> What you should do: Whichever lines include the word "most", copy them as they appear in the data.

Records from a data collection
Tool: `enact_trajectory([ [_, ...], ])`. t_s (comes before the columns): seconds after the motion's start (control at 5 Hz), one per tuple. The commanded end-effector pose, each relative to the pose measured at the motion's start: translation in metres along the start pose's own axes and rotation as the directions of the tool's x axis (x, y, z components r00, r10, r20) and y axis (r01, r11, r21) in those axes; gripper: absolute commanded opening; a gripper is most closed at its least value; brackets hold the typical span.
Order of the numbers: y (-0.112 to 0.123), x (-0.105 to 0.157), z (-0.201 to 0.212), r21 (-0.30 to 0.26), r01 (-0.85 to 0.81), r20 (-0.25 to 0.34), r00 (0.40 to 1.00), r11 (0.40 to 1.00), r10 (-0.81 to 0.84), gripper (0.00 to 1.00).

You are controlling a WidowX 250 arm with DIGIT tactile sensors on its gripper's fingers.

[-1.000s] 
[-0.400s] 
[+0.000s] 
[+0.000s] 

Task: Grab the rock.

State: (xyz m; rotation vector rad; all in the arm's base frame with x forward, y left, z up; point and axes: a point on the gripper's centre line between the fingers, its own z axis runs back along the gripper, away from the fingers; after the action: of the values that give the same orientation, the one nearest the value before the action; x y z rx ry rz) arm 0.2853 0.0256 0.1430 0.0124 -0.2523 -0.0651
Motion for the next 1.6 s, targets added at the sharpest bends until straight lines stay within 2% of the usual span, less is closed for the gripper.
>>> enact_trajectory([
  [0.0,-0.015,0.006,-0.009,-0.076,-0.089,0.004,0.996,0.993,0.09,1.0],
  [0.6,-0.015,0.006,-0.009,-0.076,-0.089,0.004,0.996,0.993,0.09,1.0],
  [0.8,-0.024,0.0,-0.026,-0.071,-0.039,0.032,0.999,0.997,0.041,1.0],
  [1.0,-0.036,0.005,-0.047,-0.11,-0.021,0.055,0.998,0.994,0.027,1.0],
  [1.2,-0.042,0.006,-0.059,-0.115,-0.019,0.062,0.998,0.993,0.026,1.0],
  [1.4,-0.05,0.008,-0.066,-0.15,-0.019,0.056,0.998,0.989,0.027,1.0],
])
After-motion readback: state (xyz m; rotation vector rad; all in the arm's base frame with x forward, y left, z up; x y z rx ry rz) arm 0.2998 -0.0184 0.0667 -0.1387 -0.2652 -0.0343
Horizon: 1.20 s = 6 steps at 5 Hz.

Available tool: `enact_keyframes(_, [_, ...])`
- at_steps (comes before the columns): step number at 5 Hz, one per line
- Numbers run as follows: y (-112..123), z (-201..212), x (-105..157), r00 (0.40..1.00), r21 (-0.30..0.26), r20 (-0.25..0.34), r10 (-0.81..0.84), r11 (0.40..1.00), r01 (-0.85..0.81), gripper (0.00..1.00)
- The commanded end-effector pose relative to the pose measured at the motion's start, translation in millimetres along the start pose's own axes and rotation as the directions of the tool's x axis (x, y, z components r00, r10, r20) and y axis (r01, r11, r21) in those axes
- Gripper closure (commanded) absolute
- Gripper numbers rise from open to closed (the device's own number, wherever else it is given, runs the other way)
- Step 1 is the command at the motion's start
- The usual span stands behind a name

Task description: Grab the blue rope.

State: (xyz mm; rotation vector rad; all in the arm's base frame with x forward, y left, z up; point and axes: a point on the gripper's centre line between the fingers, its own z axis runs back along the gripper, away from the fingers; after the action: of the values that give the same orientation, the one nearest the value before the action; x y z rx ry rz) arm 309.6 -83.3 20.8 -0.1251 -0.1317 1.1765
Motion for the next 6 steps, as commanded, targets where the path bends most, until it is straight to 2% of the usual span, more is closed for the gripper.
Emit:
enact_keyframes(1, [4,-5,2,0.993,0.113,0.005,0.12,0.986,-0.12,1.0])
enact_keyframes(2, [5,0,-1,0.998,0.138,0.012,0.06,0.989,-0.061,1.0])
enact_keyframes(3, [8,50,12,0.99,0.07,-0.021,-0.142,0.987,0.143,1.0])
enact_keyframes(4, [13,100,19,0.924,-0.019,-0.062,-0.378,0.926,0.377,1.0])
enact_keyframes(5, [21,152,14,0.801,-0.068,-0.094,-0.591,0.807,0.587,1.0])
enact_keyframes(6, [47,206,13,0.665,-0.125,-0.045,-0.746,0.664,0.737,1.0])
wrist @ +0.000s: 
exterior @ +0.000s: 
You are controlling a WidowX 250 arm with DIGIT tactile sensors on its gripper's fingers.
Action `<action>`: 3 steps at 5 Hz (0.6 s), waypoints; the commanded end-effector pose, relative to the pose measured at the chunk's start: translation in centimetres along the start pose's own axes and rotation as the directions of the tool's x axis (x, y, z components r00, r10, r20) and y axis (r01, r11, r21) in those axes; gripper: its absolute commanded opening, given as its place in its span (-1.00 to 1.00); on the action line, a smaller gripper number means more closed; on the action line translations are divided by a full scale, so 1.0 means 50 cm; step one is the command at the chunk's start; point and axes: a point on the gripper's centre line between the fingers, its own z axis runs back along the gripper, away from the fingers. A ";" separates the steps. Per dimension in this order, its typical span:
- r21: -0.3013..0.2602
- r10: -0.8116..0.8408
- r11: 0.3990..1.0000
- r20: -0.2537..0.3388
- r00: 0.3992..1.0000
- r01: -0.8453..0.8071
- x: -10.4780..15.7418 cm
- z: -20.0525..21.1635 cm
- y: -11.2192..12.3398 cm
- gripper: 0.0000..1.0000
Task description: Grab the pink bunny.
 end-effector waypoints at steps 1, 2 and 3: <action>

> Reply to the exercise:
Tool: `enact_trajectory([ [_, ...], ])`. t_s (comes before the columns): seconds after the motion's start (control at 5 Hz), one per tuple. The commanded end-effector pose, each relative to the pose measured at the motion's start: translation in metres along the start pose's own axes and rotation as the directions of the tool's x axis (x, y, z components r00, r10, r20) and y axis (r01, r11, r21) in those axes; gripper: absolute commanded opening; a gripper is most closed at its least value; brackets hold the typical span.
Motion for the next 6 steps, as commanded, targets where the path bends most, until it is straight to 2% of the usual span, more is closed for the gripper.

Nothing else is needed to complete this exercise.